**What you will do:** Retype the data below without altering anything.

**The data:**
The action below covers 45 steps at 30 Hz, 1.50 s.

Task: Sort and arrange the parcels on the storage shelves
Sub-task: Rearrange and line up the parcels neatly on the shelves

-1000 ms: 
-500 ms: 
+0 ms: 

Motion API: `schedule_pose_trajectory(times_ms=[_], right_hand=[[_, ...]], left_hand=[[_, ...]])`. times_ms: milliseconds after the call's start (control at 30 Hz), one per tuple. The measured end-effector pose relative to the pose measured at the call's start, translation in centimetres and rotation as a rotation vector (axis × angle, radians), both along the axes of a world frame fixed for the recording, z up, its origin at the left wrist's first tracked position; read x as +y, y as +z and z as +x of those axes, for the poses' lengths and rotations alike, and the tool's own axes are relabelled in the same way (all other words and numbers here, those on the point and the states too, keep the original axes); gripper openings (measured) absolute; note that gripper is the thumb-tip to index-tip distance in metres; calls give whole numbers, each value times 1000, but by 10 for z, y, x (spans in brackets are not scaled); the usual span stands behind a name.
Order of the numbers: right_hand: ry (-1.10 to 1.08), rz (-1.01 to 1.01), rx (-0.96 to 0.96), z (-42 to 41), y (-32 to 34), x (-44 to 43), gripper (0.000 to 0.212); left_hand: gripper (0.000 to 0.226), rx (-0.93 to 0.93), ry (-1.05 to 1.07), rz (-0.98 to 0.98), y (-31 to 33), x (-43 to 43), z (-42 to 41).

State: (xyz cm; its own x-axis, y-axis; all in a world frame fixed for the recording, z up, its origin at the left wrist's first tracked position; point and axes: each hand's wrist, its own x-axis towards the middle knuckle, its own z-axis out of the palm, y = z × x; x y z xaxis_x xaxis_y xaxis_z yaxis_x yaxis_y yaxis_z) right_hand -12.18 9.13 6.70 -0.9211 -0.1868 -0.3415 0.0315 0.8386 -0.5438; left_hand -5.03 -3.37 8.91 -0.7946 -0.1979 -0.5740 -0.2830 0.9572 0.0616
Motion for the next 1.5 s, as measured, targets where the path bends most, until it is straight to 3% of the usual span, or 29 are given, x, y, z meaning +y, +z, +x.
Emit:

**Written answer:**
The action below covers 45 steps at 30 Hz, 1.50 s.

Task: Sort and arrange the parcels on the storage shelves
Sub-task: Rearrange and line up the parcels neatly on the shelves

-1000 ms: 
-500 ms: 
+0 ms: 

Motion API: `schedule_pose_trajectory(times_ms=[_], right_hand=[[_, ...]], left_hand=[[_, ...]])`. times_ms: milliseconds after the call's start (control at 30 Hz), one per tuple. The measured end-effector pose relative to the pose measured at the call's start, translation in centimetres and rotation as a rotation vector (axis × angle, radians), both along the axes of a world frame fixed for the recording, z up, its origin at the left wrist's first tracked position; read x as +y, y as +z and z as +x of those axes, for the poses' lengths and rotations alike, and the tool's own axes are relabelled in the same way (all other words and numbers here, those on the point and the states too, keep the original axes); gripper openings (measured) absolute; note that gripper is the thumb-tip to index-tip distance in metres; calls give whole numbers, each value times 1000, but by 10 for z, y, x (spans in brackets are not scaled); the usual span stands behind a name.
Order of the numbers: right_hand: ry (-1.10 to 1.08), rz (-1.01 to 1.01), rx (-0.96 to 0.96), z (-42 to 41), y (-32 to 34), x (-44 to 43), gripper (0.000 to 0.212); left_hand: gripper (0.000 to 0.226), rx (-0.93 to 0.93), ry (-1.05 to 1.07), rz (-0.98 to 0.98), y (-31 to 33), x (-43 to 43), z (-42 to 41).

State: (xyz cm; its own x-axis, y-axis; all in a world frame fixed for the recording, z up, its origin at the left wrist's first tracked position; point and axes: each hand's wrist, its own x-axis towards the middle knuckle, its own z-axis out of the palm, y = z × x; x y z xaxis_x xaxis_y xaxis_z yaxis_x yaxis_y yaxis_z) right_hand -12.18 9.13 6.70 -0.9211 -0.1868 -0.3415 0.0315 0.8386 -0.5438; left_hand -5.03 -3.37 8.91 -0.7946 -0.1979 -0.5740 -0.2830 0.9572 0.0616
Motion for the next 1.5 s, as measured, targets where the path bends most, until it is straight to 3% of the usual span, or 29 are given, x, y, z meaning +y, +z, +x.
Emit:

Work on this exercise has been finished.